Marketing Week
- Screenshot of the website in November 2024
- Editor: Russell Parsons
- Publisher: Haymarket Media Group
- Founder: Michael Chamberlain and Anthony Nares
- Founded: 1978
- First issue: March 1978
- Company: Haymarket Media Group
- Country: United Kingdom
- Based in: London
- Language: English
- Website: marketingweek.com
- ISSN: 0141-9285

= Marketing Week =

Marketing industry website based in London

Marketing Week is a website focused on the marketing industry, based in London, that grew out of what was a weekly, and latterly monthly, print magazine.

==History and profile==
Marketing Week was launched in March 1978. Its co-founders were Graham Sherren, Michael Chamberlain, a former editor of the advertising journal Campaign, and Anthony Nares, an entrepreneur who set up Marketing Week Communications Ltd (MWC) shortly before the launch. MWC subsequently launched Creative Review and was later subsumed into Centaur Communications, a buy-in vehicle run by Sherren and Jocelyn Stevens (1982). Nares became managing director of the new organisation – a position he held until his early death in 1996. Chamberlain left Centaur in 1988 to take up a career in consultancy.
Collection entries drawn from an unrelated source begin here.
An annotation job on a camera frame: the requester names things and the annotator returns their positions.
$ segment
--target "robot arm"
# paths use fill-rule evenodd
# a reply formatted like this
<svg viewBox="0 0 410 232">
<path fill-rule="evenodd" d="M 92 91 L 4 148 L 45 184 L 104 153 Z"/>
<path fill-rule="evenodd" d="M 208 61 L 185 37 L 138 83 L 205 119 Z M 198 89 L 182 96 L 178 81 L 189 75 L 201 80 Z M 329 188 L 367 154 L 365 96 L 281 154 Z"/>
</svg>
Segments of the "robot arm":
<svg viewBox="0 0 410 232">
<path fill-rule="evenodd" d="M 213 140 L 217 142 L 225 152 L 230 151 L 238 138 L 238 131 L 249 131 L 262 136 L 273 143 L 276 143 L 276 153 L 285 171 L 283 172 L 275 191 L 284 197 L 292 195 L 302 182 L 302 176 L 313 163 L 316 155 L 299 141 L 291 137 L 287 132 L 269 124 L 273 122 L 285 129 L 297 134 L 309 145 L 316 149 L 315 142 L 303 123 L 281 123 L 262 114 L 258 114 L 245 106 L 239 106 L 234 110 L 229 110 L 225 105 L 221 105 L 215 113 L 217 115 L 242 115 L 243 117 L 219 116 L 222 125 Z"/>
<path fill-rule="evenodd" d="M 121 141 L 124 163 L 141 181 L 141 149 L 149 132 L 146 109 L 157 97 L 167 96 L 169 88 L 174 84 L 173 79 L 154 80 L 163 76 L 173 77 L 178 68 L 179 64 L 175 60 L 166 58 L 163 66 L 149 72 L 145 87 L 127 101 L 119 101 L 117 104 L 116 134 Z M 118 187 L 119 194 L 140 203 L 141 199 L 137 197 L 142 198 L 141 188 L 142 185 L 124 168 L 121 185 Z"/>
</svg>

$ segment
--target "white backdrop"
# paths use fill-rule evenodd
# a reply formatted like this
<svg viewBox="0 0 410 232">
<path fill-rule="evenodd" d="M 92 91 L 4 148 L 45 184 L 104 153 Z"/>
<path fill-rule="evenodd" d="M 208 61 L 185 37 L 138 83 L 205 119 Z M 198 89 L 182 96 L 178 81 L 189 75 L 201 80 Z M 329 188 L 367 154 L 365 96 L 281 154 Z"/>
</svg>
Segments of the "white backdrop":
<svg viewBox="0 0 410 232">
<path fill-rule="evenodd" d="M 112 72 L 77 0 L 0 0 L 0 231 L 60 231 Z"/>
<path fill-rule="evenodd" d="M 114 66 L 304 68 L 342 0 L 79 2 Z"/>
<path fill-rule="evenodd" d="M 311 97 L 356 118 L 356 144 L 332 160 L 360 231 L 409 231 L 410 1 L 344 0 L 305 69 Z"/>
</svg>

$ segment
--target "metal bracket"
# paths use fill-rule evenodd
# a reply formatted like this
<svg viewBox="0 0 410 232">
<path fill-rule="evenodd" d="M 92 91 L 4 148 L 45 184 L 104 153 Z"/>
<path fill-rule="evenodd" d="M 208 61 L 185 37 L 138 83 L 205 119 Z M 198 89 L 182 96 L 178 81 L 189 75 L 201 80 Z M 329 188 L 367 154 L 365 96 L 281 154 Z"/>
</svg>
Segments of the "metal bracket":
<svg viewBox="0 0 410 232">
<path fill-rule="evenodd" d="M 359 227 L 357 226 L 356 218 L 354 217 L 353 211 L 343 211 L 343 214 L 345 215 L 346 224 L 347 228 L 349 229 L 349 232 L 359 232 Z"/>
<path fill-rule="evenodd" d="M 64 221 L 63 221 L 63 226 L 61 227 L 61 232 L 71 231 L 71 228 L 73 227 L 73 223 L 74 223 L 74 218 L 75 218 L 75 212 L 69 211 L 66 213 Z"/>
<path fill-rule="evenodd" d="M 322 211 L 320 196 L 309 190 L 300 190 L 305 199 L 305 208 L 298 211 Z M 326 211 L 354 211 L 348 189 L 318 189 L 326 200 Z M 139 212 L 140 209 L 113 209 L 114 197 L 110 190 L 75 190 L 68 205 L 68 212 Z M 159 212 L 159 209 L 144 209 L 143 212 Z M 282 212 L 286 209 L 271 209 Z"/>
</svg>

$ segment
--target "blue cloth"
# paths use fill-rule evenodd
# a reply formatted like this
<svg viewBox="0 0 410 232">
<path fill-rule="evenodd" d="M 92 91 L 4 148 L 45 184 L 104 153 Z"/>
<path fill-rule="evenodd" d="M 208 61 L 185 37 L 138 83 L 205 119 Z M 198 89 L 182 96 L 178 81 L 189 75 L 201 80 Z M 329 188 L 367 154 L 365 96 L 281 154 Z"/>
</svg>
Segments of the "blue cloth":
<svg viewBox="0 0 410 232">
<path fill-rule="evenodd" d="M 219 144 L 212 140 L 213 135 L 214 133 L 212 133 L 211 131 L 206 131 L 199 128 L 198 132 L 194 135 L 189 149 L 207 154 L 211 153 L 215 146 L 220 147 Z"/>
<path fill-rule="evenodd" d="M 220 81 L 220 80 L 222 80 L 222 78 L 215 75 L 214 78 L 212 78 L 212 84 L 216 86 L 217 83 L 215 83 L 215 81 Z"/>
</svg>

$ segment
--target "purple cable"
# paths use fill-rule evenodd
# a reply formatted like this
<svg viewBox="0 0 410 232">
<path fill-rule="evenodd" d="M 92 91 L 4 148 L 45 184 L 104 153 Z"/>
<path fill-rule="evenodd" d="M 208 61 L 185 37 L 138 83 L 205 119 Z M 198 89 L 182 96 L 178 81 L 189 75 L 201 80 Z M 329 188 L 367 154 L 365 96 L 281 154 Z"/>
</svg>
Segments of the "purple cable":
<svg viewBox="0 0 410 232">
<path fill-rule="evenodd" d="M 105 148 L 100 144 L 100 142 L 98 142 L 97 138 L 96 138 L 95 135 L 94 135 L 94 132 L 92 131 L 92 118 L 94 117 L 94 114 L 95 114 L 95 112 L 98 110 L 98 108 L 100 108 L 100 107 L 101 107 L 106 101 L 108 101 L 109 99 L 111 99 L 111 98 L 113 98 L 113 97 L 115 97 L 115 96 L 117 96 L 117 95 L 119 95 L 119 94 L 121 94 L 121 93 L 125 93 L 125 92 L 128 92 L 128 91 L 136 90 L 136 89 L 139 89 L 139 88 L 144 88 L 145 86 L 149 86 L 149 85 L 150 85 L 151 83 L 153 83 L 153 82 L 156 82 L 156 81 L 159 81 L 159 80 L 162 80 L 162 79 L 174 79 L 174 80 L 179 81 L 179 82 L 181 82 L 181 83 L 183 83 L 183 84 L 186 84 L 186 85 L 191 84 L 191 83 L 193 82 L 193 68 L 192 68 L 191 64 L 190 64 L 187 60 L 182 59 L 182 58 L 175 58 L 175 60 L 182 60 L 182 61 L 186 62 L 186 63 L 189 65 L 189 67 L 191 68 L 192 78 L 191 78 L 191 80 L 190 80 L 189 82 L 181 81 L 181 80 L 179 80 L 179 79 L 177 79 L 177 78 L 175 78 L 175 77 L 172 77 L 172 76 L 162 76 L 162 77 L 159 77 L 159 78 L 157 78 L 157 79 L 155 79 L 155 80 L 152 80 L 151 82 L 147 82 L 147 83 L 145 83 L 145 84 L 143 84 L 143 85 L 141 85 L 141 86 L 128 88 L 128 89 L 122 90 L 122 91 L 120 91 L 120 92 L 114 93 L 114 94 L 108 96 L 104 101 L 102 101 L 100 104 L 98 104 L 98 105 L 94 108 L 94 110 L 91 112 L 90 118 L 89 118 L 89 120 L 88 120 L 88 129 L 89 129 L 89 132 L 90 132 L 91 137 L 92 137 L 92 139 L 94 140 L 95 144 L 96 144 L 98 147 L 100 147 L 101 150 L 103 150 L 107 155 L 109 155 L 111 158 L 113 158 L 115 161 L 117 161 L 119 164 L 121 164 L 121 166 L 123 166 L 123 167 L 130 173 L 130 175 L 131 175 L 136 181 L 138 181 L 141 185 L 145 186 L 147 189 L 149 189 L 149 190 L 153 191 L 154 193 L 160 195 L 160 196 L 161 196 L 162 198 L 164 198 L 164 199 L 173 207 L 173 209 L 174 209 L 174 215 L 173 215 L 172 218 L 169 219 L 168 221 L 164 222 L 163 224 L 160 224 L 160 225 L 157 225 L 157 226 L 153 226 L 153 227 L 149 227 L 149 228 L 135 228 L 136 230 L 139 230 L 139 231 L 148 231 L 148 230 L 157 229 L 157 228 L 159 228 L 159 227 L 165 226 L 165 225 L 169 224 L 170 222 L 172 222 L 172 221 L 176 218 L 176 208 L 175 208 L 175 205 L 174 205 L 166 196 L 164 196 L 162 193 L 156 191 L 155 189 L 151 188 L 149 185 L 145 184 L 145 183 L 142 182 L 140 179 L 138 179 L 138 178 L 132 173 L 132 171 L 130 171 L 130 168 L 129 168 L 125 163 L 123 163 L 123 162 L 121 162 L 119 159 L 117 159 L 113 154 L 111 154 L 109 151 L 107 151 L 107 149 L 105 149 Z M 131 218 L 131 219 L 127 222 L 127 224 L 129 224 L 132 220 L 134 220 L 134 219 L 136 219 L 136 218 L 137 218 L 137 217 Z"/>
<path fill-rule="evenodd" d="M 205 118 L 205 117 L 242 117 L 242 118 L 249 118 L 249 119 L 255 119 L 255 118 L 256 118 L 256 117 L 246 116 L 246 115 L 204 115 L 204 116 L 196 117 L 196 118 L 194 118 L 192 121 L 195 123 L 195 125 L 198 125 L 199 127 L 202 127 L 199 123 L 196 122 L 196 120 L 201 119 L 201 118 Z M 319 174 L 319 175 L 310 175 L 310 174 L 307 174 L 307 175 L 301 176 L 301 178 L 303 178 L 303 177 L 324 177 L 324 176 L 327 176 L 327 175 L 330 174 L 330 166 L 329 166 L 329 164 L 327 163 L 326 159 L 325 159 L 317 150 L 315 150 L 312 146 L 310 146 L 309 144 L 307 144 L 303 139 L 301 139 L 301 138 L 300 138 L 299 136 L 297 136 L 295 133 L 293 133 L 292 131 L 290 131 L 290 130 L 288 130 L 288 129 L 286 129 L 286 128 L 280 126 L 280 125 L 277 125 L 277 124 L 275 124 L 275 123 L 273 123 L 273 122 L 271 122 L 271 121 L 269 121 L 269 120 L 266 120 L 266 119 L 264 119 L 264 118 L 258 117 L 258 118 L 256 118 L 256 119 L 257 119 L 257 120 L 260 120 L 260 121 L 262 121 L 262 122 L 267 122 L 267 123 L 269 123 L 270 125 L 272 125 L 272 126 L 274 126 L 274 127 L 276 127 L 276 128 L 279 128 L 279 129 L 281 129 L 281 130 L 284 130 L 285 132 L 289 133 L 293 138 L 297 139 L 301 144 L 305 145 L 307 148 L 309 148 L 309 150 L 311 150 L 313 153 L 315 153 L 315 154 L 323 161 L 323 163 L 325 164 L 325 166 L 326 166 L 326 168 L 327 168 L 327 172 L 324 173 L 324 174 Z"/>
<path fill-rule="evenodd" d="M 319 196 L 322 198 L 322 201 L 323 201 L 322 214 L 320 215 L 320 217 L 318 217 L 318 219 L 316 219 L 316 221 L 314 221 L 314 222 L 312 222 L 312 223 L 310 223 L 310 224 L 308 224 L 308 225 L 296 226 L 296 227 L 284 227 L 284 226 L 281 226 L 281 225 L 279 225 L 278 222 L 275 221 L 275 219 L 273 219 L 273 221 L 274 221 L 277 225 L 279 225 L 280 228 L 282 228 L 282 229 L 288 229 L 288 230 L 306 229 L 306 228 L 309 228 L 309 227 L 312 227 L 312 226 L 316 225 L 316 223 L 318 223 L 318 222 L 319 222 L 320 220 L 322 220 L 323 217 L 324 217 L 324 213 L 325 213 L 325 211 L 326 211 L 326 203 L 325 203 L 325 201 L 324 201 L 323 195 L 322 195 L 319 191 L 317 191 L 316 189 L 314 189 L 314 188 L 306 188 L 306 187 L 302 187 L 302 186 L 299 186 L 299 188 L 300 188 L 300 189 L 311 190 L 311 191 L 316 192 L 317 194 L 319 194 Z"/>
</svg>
Chamberlain said of this founding period: "While planning AdNews, I received a phone call from an Anthony Nares just before Christmas 1977 saying we should meet. As I recall, he showed me a mock-up front cover of Marketing Week, to which I replied 'you don’t need to tell me any more'. In January 1978, we became partners, with Anthony as managing director and me as editor/publisher. A little over six weeks later Marketing Week was launched, cover dated 10 March 1978, price 40p, with a core, controlled circulation free to marketers, ad men and selected media people. Haymarket tried to torpedo the project with the launch of MarketFact but it was too late."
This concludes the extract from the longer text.